* [TASK DIRECTIONS] Copy out, word for word, the lines from the start of the data below through the line containing "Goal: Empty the", and no others.

DATA: Begin

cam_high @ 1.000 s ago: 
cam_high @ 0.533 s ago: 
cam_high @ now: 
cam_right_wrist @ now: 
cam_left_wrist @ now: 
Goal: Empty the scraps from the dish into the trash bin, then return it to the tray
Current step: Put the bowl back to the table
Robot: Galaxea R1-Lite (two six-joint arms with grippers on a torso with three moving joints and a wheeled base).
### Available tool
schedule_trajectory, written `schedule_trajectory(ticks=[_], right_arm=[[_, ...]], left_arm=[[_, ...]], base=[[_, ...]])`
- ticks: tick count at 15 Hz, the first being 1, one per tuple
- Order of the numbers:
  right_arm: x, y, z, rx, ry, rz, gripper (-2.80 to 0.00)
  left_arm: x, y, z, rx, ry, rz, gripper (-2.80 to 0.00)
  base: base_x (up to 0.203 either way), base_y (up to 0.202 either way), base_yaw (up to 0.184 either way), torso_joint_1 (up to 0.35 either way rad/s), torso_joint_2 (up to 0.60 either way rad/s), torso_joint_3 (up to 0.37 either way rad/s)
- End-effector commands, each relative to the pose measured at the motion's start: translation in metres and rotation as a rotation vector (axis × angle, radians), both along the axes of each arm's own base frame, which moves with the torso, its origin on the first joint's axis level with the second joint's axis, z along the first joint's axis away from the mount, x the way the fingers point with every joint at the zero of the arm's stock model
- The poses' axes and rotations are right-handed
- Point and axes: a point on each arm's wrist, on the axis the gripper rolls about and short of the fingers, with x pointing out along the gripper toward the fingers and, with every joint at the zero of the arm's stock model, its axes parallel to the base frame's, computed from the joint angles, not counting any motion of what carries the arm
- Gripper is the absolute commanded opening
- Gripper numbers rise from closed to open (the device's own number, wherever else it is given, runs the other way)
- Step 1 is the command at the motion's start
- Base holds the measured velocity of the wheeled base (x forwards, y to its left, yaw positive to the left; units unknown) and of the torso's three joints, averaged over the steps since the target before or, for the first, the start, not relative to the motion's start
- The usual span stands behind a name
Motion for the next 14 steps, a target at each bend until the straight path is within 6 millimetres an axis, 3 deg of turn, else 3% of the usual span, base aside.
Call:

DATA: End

* [FINISHED TASK]
cam_high @ 1.000 s ago: 
cam_high @ 0.533 s ago: 
cam_high @ now: 
cam_right_wrist @ now: 
cam_left_wrist @ now: 
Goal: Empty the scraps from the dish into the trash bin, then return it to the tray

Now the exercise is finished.